In vitro propagation of Paphiopedilum hangianum Perner & Gruss

Abstract

Paphiopedilum hangianum Perner & Gruss is a tropical lithophytic orchid that is threatened with extinction due to over-collection and loss of suitable habitats. Asymbiotic germination and tissue culture can provide useful means for its conservation and commercial propagation. Seeds collected 180 days after pollination (DAP) were optimum for culture in vitro. Seed germination (72.67%) was possible on H026 medium containing 0.5mgl−1 α-naphthaleneacetic acid (NAA), 10% coconut water (CW), and 1.0gl−1 activated charcoal (AC). Half-strength Murashige and Skoog (MS) medium with 5.0mgl−1 2,4-dichlorophenoxyacetic acid (2,4-D) and 1.0mgl−1 thidiazuron (TDZ) was most suitable for callus formation and proliferation from protocorms 60 days after germination. Half-strength MS supplemented with 5.0mgl−1 kinetin (Kn) and 2.0 or 1.0mgl−1 N6-benzyladenine (BA) was most suitable for the induction of protocorm-like bodies (PLBs) from protocorms 60 days after germination or for PLB proliferation. Half-strength MS supplemented with 5.0mgl−1 Kn and 0.5mgl−1 NAA was most suitable for callus differentiation.
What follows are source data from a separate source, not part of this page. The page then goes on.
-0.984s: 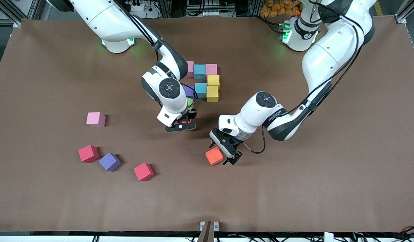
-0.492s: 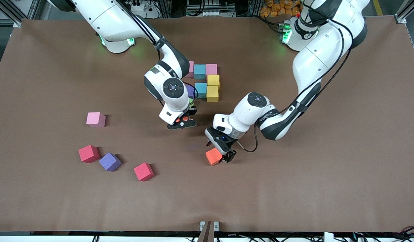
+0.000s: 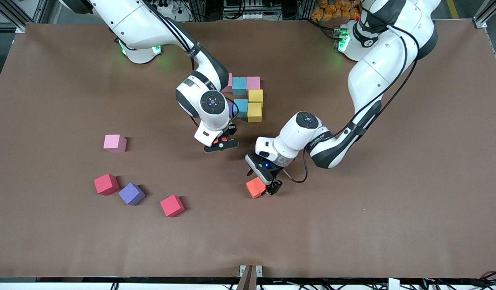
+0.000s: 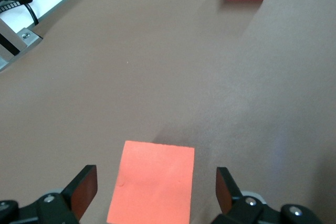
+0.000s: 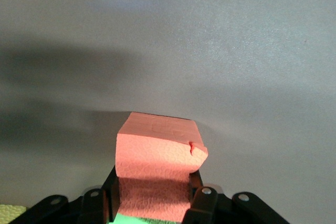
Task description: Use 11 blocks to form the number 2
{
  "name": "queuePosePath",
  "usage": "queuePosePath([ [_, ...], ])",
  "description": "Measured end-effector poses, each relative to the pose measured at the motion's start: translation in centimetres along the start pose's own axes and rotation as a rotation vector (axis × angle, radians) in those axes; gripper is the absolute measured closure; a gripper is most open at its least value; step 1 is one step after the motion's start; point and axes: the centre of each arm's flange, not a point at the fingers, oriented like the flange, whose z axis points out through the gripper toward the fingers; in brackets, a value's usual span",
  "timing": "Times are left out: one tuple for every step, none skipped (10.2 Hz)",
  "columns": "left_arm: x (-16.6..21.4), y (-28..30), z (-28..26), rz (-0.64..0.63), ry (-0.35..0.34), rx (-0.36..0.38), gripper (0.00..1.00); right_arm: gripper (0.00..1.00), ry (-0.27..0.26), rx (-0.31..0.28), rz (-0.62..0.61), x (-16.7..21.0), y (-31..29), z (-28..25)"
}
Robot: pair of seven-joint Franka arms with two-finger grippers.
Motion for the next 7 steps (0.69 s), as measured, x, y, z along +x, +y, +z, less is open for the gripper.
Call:
queuePosePath([
  [-0.6, 0.2, 0.6, 0.01, 0.012, 0.002, 0.0, 0.47, -0.001, 0.0, -0.002, -0.1, -0.1, 0.1],
  [-0.9, 0.4, 1.0, 0.014, 0.014, 0.001, 0.0, 0.47, -0.001, 0.001, -0.005, -0.1, -0.3, 0.1],
  [-0.8, 0.5, 1.0, 0.016, 0.016, 0.0, 0.0, 0.47, 0.001, 0.004, -0.01, -0.2, -0.5, 0.1],
  [-0.7, 0.5, 1.0, 0.016, 0.018, 0.001, 0.0, 0.47, 0.005, 0.009, -0.017, -0.4, -1.0, 0.0],
  [-0.7, 0.5, 1.0, 0.016, 0.018, 0.001, 0.0, 0.47, 0.007, 0.011, -0.022, -0.6, -1.3, -0.1],
  [-0.9, 0.5, 1.1, 0.017, 0.015, 0.002, 0.0, 0.47, 0.005, 0.011, -0.025, -0.7, -1.4, 0.0],
  [-1.3, 0.4, 1.4, 0.022, 0.011, 0.006, 0.0, 0.47, 0.008, 0.013, -0.027, -0.8, -1.4, 0.3],
])
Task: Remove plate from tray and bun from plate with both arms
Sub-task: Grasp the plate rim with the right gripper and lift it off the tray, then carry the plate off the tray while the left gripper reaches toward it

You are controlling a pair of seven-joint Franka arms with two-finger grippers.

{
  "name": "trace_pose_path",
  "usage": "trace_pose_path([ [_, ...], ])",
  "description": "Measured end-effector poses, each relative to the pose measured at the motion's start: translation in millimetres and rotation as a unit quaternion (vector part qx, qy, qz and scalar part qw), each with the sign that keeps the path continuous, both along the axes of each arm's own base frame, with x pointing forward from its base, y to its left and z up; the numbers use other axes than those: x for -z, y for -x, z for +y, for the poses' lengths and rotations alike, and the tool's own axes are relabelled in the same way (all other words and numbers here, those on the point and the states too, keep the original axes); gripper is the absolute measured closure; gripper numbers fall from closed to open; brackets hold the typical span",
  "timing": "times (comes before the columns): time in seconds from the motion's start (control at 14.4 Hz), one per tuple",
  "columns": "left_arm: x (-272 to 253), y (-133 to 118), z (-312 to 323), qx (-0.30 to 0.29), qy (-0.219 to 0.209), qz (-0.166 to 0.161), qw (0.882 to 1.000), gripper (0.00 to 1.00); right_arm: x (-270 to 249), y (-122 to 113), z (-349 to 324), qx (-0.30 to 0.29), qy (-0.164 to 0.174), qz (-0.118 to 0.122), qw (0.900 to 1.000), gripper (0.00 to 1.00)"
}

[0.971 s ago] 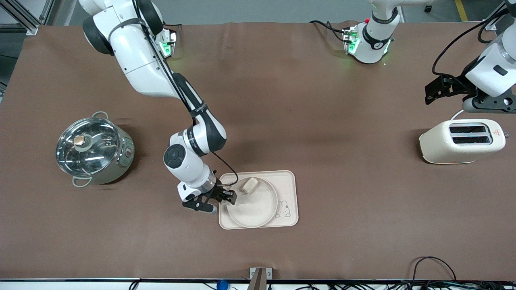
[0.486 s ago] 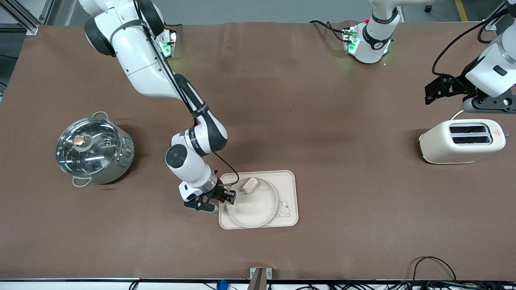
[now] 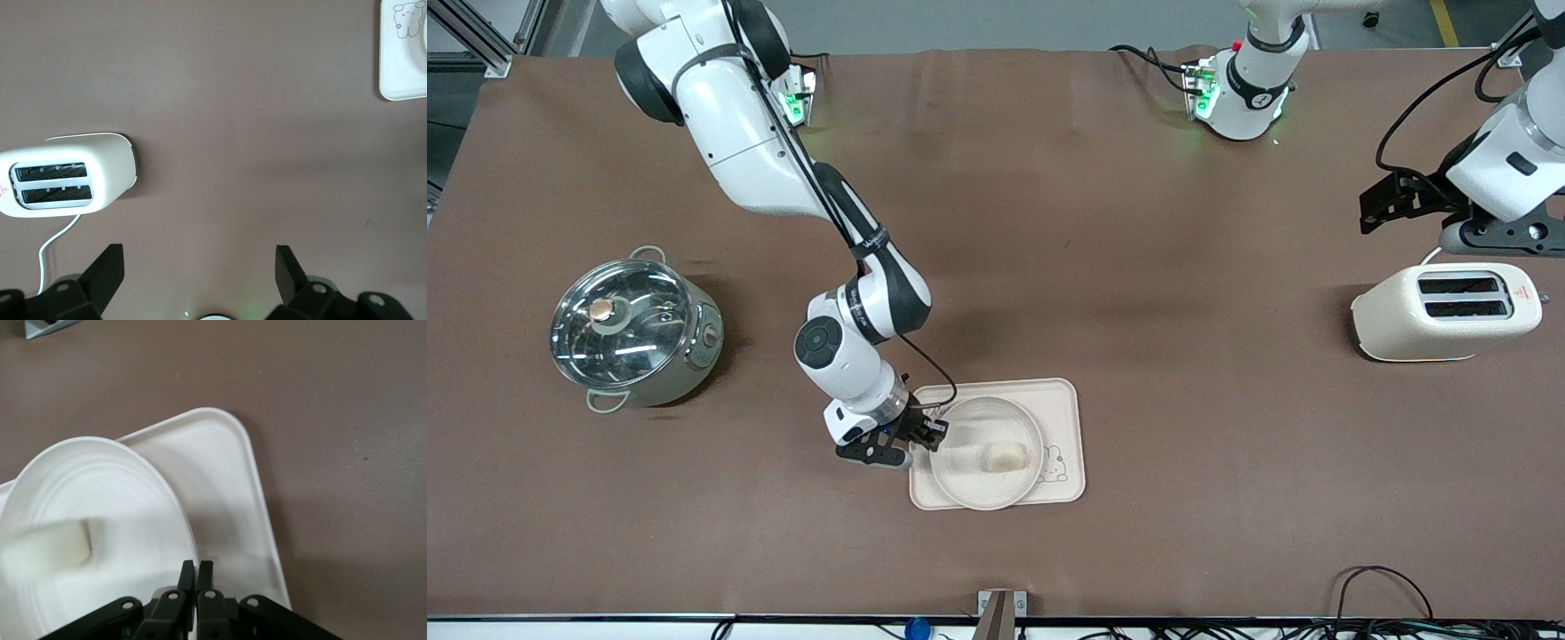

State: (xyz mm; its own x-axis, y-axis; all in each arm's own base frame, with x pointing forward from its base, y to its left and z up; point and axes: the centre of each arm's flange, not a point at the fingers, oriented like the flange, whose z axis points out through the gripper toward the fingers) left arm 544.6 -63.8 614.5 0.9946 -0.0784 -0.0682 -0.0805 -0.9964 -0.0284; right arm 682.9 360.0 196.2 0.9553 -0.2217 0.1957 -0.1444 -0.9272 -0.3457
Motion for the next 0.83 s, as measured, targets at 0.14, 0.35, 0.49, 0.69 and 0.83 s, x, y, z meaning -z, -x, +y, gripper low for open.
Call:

H026 medium containing 1.0gl−1 peptone, 30gl−1 sucrose, 1.0gl−1 AC, 1.0–2.0mgl−1 NAA and 100gl−1 banana homogenate (BH) was suitable for PLB differentiation and plantlet growth, half-strength MS medium supplemented with 1.0mgl−1 BA and 2.0mgl−1 NAA was suitable for shoot proliferation while Hyponex N016 medium containing 1.0mgl−1 NAA and 100gl−1 BH was suitable for rooting. About 5000 plantlets were successfully produced within 3 years from plant regeneration, showing no obvious phenotypic variation. This protocol is an efficient means for the large-scale propagation of P. hangianum.